Work order: Transcribe exactly the portion of the listing below that runs from the line containing "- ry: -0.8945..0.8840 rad" through its last line.

Given data:
===

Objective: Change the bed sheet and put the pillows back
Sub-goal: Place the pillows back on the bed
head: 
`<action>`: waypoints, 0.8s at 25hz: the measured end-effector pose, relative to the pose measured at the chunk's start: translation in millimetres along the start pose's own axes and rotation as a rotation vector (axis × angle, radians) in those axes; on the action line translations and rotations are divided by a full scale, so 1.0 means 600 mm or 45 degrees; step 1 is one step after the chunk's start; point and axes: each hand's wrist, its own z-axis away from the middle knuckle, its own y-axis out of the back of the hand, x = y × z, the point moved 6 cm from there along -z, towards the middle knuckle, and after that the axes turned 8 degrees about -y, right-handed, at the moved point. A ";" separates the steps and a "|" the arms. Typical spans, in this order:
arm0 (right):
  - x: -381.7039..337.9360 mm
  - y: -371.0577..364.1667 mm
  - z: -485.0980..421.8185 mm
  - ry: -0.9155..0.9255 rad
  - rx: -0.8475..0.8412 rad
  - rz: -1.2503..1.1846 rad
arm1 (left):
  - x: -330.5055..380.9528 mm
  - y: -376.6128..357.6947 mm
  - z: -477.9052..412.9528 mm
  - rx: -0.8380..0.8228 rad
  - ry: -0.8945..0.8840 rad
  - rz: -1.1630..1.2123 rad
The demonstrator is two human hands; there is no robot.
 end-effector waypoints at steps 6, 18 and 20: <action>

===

Solved exercise:
  - ry: -0.8945..0.8840 rad
  - rz: -1.1630..1.2123 rad
The demonstrator is two human hands; there is no robot.
 end-effector waypoints at steps 6, 18 and 20: <action>

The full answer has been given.